Tetapi jiwa mereka adalah jiwa yang memalukan, ketika tahu yang meminta tolong itu adalah tim dari MINTA TOLONG, dengan sigap mereka membanting stir termasuk membanting wajah mereka yang asalnya kucam menjadi full smile, membujuk rayu dengan segala alasan kata−kata manis mencoba meyakinkan sang peminta bahwa dia ikhlas menolong, dengan tujuan dia bisa mendapatkan hadiah yang cukup menggiurkan bagi siapapun.

Tetapi tidak bagi sang pahlawan yang berasal dari kalangan bawah. Terlepas ada atau tidak reward itu, tanpa pikir panjang dia memberikan apa yang dia punya, untuk bagaimana nasibnya nanti ketika hartanya dibagi dengan yang lain, terserahlah pikirnya, yang penting sang peminta tertolong saat itu juga. Terlalu rasanya kalau kita tidak merasa malu dengan apa yang mereka lakukan.

Pernahkah kita berfikir, bagaimana bisa seorang pengemis jalanan yang hanya memiliki satu bungkus nasi dengan lauk pauk ala kadarnya sanggup berbagi dengan sang peminta yang pada episode itu berperan sebagai orang yang kelaparan?
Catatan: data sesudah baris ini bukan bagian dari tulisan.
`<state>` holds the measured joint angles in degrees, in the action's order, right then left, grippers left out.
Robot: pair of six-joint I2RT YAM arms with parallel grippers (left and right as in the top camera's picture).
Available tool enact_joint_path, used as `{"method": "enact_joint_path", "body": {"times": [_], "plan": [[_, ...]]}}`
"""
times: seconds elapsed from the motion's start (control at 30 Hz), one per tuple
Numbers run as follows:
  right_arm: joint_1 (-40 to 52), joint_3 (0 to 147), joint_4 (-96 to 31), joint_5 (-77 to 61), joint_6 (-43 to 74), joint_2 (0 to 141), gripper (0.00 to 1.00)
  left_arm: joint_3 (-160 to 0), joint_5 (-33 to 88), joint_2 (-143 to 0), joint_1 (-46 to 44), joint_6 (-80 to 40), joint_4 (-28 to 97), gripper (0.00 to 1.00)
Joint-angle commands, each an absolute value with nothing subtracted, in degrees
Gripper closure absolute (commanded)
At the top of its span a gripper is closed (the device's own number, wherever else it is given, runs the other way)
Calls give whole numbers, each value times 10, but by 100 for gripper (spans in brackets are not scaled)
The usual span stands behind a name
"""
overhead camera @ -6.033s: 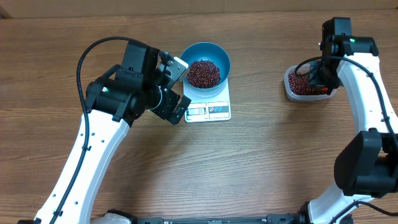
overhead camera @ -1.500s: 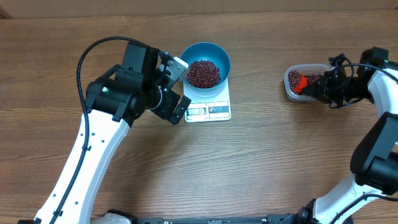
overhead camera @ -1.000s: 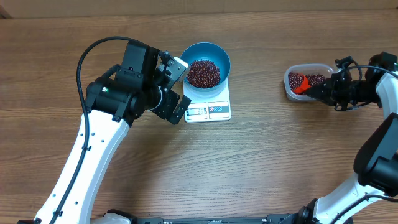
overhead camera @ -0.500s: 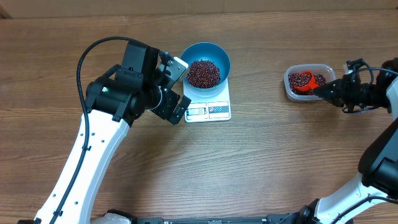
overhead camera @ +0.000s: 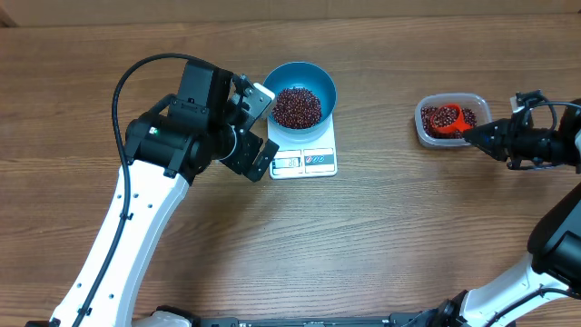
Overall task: Scoop item into bowl and weigh 150g on scale
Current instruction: 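Drag the red cup through the beans with the right gripper to fill it, then carry the filled cup left with the right gripper over the teal bowl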
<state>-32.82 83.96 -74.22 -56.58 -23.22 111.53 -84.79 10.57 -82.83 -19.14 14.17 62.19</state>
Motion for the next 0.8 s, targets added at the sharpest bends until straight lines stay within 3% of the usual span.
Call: {"method": "enact_joint_path", "body": {"times": [0.0, 0.77], "plan": [[-332, 834, -743, -613, -265, 1117, 96, -856, 114, -824, -195, 157, 622, 0], [-296, 841, -741, -659, -273, 1075, 96, -856, 114, -824, -195, 157, 622, 0]]}}
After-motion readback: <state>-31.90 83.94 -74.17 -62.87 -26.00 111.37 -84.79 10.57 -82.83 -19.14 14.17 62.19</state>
Pernahkan kita bertindak yang sama, ketika seorang supir angkot yang belum mendapatkan uang untuk setoran sanggup untuk mengantarkan seorang nenek cacat ke rumahnya yang begitu jauh tanpa bayar ongkos sepeserpun?

Pernahkah hati kita tergerak, ketika seorang nenek tua pemulung yang ringkih sanggup memberikan hasil pencariannya memulung untuk dijual demi menolong orang yang memerlukan biaya berobat? Pernahkah kita menolong dengan lkhlas, ketika seorang lelaki paruh baya yang sedang mencari pekerjaan tapi sanggup untuk menggagalkan pencarian rizkinya hanya karena harus membonceng dan membayarkan seseorang untuk membeli beras ke tempat yang jauh.
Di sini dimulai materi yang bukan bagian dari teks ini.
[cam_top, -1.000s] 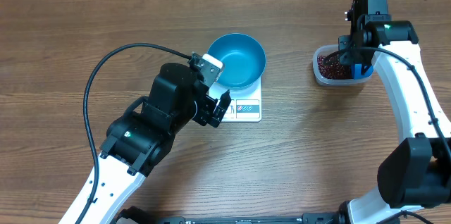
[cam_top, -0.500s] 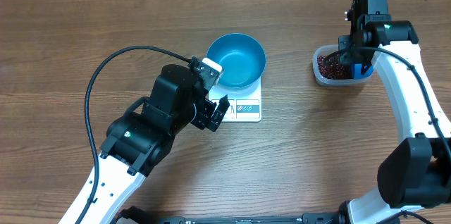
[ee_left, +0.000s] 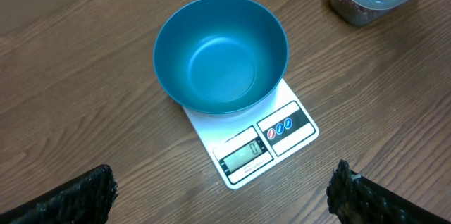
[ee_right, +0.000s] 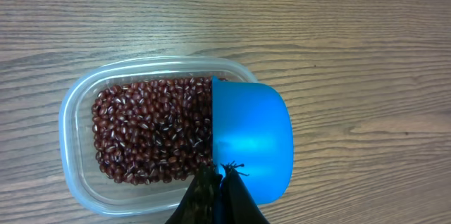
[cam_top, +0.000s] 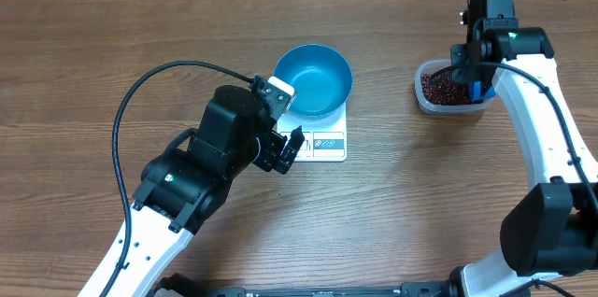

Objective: Scoop item into bowl and weigh 150g on scale
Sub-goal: 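Push the blue scoop through the beans with the right gripper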

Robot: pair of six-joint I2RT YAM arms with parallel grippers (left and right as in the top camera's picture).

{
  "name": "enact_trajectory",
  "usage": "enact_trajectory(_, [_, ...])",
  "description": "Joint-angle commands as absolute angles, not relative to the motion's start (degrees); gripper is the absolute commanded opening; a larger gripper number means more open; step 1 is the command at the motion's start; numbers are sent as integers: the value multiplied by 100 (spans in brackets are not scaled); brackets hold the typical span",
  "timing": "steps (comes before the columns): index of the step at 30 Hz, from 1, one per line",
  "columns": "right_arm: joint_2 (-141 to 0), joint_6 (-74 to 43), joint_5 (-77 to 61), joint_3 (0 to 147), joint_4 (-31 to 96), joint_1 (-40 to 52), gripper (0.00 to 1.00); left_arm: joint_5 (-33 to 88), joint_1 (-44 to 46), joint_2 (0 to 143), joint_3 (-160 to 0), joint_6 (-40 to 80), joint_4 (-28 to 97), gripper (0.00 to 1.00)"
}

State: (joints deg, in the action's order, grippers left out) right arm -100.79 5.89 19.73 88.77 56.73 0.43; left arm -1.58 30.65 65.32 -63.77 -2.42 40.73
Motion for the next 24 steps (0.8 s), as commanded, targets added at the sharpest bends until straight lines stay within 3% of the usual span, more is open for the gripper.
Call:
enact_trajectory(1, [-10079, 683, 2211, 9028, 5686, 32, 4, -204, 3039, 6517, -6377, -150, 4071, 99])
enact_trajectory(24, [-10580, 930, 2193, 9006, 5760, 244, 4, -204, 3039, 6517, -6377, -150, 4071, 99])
Pernahkah…pernahkah…pernahkah…dan begitu banyak pertanyaan ini untuk kita, dan sanggupkah kita menjawabnya sebagai pencarian jawaban sekaligus penentuan kita termasuk di barisan manusia dengan kepribadian yang mana?

Tanya pada hati kita semua, karena hati kita yang bersih tak akan pernah sanggup untuk berbohong seperti kata−kata manis atau tindakan kita yang masih bisa dimanipulasi sedemikian rupa. Setidaknya, dengan semua ini, setelah kita mengetahui tentang siapa diri kita, kita harus berbenah besar−besaran untuk merubah orientasi hidup kita. Minimal, kita merasakan malu dengan keberadaan sang pahlawan dari kalangan yang sebenarnya pun memerlukan uluran tangan−tangan kita.
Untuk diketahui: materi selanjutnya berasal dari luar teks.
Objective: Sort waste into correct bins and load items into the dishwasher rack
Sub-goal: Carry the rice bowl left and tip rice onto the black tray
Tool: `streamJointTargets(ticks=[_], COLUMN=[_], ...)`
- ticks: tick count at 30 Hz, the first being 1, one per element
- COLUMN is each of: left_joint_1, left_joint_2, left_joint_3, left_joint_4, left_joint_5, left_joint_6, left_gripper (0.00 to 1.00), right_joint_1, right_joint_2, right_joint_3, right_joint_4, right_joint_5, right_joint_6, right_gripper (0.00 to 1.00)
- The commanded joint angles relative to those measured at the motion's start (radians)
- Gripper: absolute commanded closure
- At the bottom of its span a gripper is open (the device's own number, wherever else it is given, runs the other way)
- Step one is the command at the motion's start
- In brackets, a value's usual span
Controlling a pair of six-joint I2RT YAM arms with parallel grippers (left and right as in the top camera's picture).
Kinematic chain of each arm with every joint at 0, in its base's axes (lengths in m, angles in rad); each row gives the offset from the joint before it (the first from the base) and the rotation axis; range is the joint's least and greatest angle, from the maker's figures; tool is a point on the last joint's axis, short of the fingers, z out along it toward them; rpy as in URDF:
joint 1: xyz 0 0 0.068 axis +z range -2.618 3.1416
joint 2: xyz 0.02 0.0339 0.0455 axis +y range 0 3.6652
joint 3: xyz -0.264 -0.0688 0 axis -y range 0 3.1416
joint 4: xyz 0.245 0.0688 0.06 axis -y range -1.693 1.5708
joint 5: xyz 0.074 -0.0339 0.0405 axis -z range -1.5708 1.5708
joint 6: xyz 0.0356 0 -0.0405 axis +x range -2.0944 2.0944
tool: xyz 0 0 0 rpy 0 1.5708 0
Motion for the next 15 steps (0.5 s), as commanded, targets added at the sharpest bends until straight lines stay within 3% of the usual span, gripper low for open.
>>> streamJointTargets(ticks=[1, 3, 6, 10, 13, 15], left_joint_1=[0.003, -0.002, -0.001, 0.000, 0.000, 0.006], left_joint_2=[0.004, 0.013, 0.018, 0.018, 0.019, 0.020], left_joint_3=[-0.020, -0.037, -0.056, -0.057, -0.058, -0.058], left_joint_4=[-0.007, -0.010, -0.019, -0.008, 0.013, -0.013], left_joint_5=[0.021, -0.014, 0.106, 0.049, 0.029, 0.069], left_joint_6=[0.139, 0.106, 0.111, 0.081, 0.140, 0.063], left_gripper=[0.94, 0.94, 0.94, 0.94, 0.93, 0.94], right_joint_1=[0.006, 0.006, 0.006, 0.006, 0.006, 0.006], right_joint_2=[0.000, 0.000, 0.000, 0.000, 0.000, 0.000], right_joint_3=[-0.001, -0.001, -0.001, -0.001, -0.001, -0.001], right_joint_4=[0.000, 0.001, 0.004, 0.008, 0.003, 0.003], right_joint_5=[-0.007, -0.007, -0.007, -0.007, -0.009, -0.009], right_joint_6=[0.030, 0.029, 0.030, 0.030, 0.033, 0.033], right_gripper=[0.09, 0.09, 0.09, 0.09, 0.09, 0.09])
Lantunan lagu HERO−nya Mariah Carey dan You Rise Me Up−nya Josh Groban adalah sepenggal pujian yang dilantunkan untuk mereka yang menjadi pahlawan−pahlawan kehidupan. Tapi mungkin, Allah punya reward yang lebih baik lagi, yaitu Surga−Nya dan predikat manusia yang mengagumkan yang akan dibacakan kelak, di hadapan semua manusia.

Semua cerita kehidupan, cerita pendek, bersambung atau panjang sekalipun, pasti ada hikmah yang terkandung di dalamnya, yang harus kita cari dan dijadikan cermin untuk langkah−langkah kecil kita selagi masih hidup. Jangan tunggu besok untuk menjadi Sang Pahlawan Kehidupan, berbagilah saat ini juga, selagi waktu kita tak berhenti tanpa kompromi. Wallahu`alam bishshowab. (PKPU)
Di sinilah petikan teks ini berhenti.